Всё, сделанное до сих пор, показалось ему бессмыслицей. Он придумал нелепые ограничения: если держать атом в такой темноте, то как тогда пролить на него свет? В груди у него начала подниматься волна сострадания к самому себе, как вдруг порыв ветра на миг отбросил завесу тумана, показалась тропа, ведущая со скалы в городок. Он вскочил и побежал к тропе, но туман опустился вновь так же быстро, как рассеялся. Я знаю, где тропа, сказал он себе, мне лишь нужно идти к ней шаг за шагом, ориентироваться по тому, что вижу на земле возле себя.
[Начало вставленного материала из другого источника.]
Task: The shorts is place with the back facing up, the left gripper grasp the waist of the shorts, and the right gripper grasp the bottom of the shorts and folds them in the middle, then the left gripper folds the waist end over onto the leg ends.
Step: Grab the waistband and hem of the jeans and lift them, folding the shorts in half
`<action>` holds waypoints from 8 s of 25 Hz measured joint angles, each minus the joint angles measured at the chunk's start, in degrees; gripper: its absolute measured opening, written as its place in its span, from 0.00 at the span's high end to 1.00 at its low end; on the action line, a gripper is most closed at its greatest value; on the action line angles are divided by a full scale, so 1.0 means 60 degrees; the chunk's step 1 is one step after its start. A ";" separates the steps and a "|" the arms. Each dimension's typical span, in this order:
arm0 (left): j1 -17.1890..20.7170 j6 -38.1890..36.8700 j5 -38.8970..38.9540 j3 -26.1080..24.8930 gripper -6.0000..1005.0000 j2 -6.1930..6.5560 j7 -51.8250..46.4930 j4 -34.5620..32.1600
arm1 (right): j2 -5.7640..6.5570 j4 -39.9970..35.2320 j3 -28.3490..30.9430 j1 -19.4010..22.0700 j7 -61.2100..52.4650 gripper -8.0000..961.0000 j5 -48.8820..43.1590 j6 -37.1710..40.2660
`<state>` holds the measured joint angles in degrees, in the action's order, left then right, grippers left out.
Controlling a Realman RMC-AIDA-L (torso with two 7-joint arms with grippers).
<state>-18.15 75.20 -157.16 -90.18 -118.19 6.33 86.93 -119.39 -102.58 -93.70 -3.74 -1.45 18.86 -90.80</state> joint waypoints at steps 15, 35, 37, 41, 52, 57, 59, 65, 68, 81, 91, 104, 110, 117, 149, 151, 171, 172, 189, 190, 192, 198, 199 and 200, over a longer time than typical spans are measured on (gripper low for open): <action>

До того расколотого камня десять метров, двадцать – до осколков бутылки, сто – до перекрученных корней сухого дерева. Однако ему хватило одного взгляда вокруг, чтобы понять: он не знает, идет ли он в сторону тропы или прямо к пропасти. Он уже собирался снова присесть, как услышал вокруг себя глухой стук. Задрожала земля, гул всё нарастал, и даже камни под ногами будто ожили и заплясали. Ему показалось, что он видит сгусток теней, они проносятся мимо там, вдалеке. Это лошади, сказал он себе, стараясь унять грохот сердца. Просто лошади несутся опрометью в тумане. Когда разведрилось, их следов нигде не было, как он ни искал.
Следующие три дня он работал, не зная отдыха, не выходил из комнаты и даже зубы не чистил. Он бы и дальше там сидел, если бы не фрау Розенталь: она вытолкала его на улицу, посетовав на то, что в комнате запахло мертвечиной. Гейзенберг отправился в порт, обнюхивая свою одежду. Когда он в последний раз надевал свежую рубашку? Он смотрел себе под ноги и так старался не встречаться глазами с туристами, что чуть было не налетел на девушку, которая отчаянно старалась привлечь его внимание. Он так долго не видел других людей, кроме хозяйки пансиона, что не сразу понял, что хочет эта кучерявая девица с блестящими глазами. А она всего лишь хотела продать ему значок в помощь бедным. Гейзенберг пошарил по карманам – у него не было ни марки. Девушка раскраснелась, улыбнулась ему и сказала, ничего страшного, а у Вернера сжалось сердце. Что она забыла на этом чертовом острове? Он проводил ее взглядом. Вот она подошла к группе пьяных денди – они только что сошли с лодки и идут, обняв своих подруг. Наверняка он единственный одинокий мужчина на всем острове. Он отвернулся, и на него нахлынуло неконтролируемое удивление. Лавки вдоль набережной вдруг показались ему обугленными руинами, будто здесь был сильнейший пожар. На телах у прохожих Гейзенберг различал ожоги от пожара, видимого ему одному. Бегали дети, и волосы у них полыхали. Влюбленные пары горели, как погребальные костры, и смеялись; их руки сплетались, точно языки пламени, вырываясь из тела и стремясь куда-то ввысь. Гейзенберг ускорил шаг, стараясь унять дрожь в ногах, как вдруг его оглушил страшный грохот, молния расчертила небо и ударила ему прямо в череп. Он бегом побежал в пансион; в глазах побелело, как всегда перед приступом мигрени; его мутило, от центра лба к ушам расползалась боль, еще немного, и голова расколется. С трудом поднявшись по лестнице, он без чувств упал на постель, его лихорадило, он дрожал.
После каждого приема пищи его выворачивало наизнанку, но он не захотел отказываться от прогулок. Он, как зверь, метил территорию, усаживаясь на корточки где-нибудь в сторонке, а потом закапывал свое дерьмо и всё боялся, что однажды кто-нибудь обязательно застукает его с голым задом. Он твердо верил: хозяйка пытается его отравить, заставляя пить свое снадобье, – с каждым разом ложка, которой она его поит, всё больше. Из-за поноса и рвоты Гейзенберг таял на глазах. Когда он больше не мог встать с постели, на которой едва помещался, если выпрямит ноги, то надел всю свою одежду, укутался пятью одеялами и решил «пропотеть» – так всегда делала мать, и он не сомневался, что ее метод работает. Уж лучше потерпеть, чем обращаться к врачу.